コラム「キャンパスCLINIC」

たばこが違法になる日

白金通信2008年12月号

 たばこに違法性はあるのだろうか。まずおさえておきたいのは、他人の嫌煙権を侵害し、受動喫煙を誘発する喫煙所以外での喫煙、歩きたばこなどは論外だと言うことである。自らの喫煙権のみを主張し、他人の嫌煙権を無視するというのはいただけない。

 では、誰にも迷惑さえかからなければいいのか。『自分はたばこが大好きだ。この幸せを享受できるなら肺癌になろうが構わない、自分の生き方は自分が決める。』そういう考え方は果たして有効なのだろうか。それとも国家が「たばこは体に悪いからダメだよ」とパターナリスティックに介入・禁止すべきものなのだろうか。パターナリズムに関して言えば、それの一人歩きはやっぱり非常に危険だ。だが、それが合理性を含んでいるならば、それは客観性を持ちえることになり正当性を有してくる。
 日本では大麻や覚せい剤が違法とされているが、これらはこの合理性を優先したパターナリズム的法律の典型例である。一方で、酒やたばこは合法だ。なぜだろう。考えてみると、禁酒法なんてあったんじゃないか。みんなどれも同じ嗜好品であることに変わりは無い。現にオランダではマリファナが合法だったりする。パターナリズムが独り歩きした時代に禁酒法ができた。敬虔なプロテスタントの禁欲主義というイデオロギーが禁酒法を作ったのだ。要はみんな程度の問題なのだ。勿論、たばこや酒には幻覚作用は少ない。だが、中毒症状は麻薬よりもたばこや酒の方が強いという説もある。問題はあくまでもどれだけ合理性を持ちえるかということだ。本質的には大麻もたばこもそう変わらない。

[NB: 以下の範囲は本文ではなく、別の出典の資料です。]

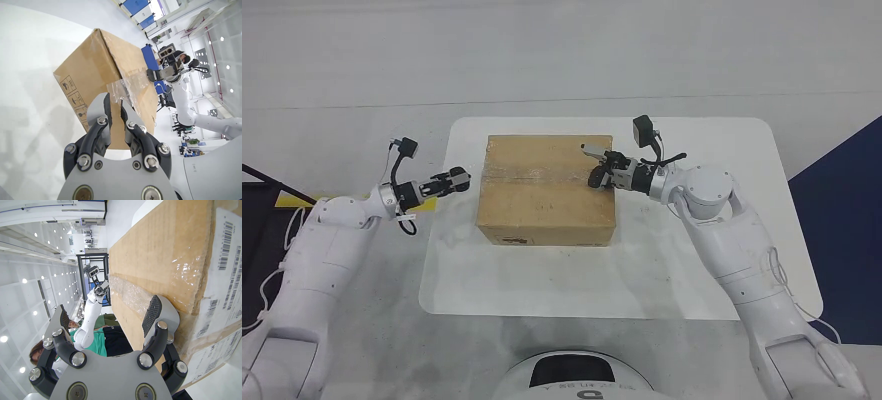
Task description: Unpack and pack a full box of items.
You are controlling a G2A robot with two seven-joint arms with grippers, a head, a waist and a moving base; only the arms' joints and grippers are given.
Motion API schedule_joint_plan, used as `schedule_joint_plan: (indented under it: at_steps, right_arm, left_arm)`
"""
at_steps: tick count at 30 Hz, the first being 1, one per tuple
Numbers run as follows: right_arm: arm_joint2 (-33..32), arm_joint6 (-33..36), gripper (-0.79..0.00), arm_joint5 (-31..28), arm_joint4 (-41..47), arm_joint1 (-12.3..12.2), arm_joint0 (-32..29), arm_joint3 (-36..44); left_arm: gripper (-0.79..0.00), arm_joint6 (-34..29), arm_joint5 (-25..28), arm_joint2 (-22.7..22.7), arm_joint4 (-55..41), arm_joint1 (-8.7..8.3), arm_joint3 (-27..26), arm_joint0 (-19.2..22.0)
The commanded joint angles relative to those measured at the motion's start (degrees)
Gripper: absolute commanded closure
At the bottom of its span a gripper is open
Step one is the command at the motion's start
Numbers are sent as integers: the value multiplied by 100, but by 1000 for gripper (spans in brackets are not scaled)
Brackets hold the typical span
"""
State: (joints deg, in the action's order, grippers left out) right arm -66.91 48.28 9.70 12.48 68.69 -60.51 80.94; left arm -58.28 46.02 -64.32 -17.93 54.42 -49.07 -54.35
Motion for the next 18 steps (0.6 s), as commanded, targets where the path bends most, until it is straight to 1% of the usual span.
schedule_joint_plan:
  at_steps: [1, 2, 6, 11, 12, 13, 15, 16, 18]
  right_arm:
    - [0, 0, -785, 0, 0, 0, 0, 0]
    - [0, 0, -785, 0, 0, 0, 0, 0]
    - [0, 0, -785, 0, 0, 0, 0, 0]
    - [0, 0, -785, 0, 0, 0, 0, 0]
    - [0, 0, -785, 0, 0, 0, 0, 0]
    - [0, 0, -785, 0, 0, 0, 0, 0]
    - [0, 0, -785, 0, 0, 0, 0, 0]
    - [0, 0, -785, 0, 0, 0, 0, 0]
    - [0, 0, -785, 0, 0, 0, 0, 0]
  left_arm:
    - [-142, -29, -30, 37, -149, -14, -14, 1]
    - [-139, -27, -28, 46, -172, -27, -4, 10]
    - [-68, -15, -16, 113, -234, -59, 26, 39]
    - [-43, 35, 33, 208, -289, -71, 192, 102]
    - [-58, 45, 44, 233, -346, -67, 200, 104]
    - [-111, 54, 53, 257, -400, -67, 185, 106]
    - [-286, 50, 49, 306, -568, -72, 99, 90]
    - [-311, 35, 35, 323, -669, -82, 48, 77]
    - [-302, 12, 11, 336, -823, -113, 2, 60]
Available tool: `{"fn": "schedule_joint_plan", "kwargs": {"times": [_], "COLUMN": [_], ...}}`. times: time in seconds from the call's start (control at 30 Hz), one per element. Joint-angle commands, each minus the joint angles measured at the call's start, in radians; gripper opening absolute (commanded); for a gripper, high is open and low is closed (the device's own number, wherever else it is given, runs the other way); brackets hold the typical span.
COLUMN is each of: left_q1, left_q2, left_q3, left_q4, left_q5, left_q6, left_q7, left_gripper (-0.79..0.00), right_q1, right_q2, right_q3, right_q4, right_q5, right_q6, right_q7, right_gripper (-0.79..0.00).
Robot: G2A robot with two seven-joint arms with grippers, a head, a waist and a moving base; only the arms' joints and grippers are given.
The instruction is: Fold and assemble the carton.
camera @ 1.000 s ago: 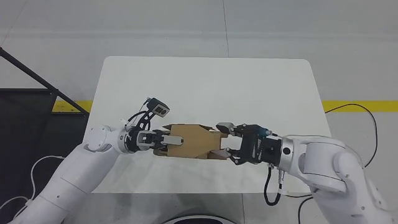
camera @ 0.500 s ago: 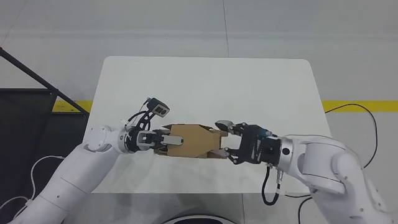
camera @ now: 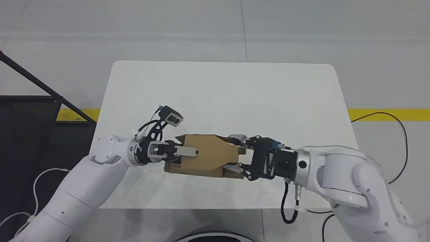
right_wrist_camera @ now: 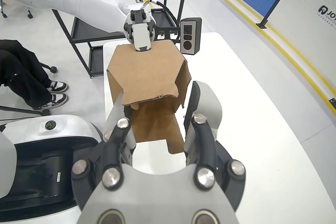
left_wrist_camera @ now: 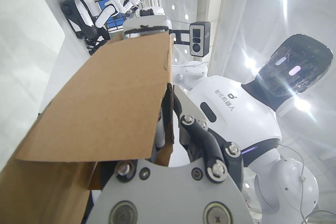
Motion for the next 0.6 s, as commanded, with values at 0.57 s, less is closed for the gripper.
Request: {"fn": "schedule_joint_plan", "kwargs": {"times": [0.57], "left_q1": [0.0], "left_q2": [0.0], "left_q3": [0.0], "left_q4": [0.0], "left_q5": [0.0], "left_q6": [0.0], "left_q7": [0.0], "left_gripper": [-0.785], "right_q1": [0.032], "right_q2": [0.001], "right_q3": [-0.034], "right_q4": [-0.02], "right_q5": [0.025], "right_q6": [-0.016], "right_q7": [0.038], "right_gripper": [-0.428]}}
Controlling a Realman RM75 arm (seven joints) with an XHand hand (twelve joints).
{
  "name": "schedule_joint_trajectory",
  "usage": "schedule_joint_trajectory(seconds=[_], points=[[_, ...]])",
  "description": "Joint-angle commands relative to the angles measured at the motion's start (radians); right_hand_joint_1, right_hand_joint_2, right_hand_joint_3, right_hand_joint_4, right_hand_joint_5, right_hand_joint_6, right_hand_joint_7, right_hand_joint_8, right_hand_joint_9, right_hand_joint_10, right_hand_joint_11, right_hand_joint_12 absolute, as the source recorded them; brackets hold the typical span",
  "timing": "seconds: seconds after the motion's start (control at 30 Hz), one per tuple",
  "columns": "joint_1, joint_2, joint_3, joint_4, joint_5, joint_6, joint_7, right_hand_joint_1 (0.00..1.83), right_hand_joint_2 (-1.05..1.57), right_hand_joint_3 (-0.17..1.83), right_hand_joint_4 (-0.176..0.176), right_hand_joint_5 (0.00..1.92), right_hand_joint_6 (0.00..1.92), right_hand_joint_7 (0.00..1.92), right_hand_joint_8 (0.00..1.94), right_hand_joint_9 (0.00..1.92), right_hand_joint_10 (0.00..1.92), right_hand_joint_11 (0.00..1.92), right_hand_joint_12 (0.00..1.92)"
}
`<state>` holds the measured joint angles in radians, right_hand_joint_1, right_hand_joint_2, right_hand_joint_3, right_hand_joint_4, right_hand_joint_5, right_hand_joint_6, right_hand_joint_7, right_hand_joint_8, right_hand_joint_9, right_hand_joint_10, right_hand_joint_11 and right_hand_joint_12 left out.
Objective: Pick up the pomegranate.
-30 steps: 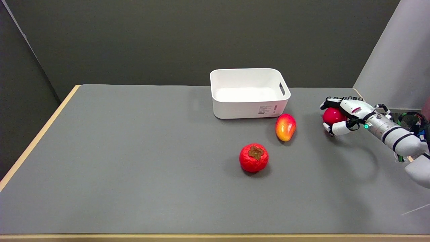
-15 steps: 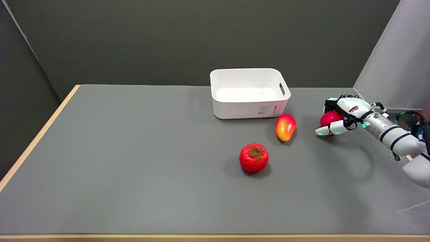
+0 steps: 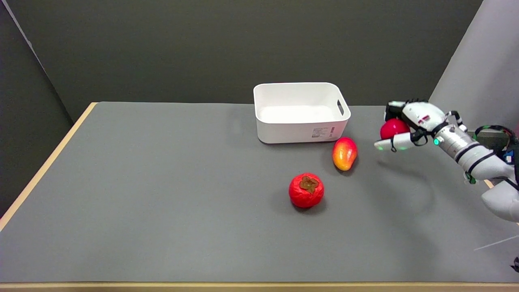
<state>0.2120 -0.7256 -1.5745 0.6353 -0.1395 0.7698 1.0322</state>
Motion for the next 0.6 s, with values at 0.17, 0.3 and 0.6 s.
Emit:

 では、たばこは大麻のように禁止するに値するほどの合理性を有すると説明することは出来るのか。たばこの害についてはもはや言うまでも無いが、癌のリスクが増すことは科学的にも立証済みだし、様々な健康に対し害をもたらすことは周知の事実だ。もし、自分自身の体に於いて完全に自己完結して責任を負えるのであれば、たばこを吸ってもいいかもしれない。だが、現実問題としてそれはほぼ不可能である。癌になってもいいと言って癌になったとき、その人の世話は誰がするのか。その役割の多くは医療や福祉という形で国が背負うことになる。近年の医療制度改革では医療のあり方が事後調整型から予防型にシフトしてきている。たばこを禁止したら、これだけ癌患者がいなくなり、医療費は軽減されるというデータが立証されたら、たばこは将来禁止されるかもしれない。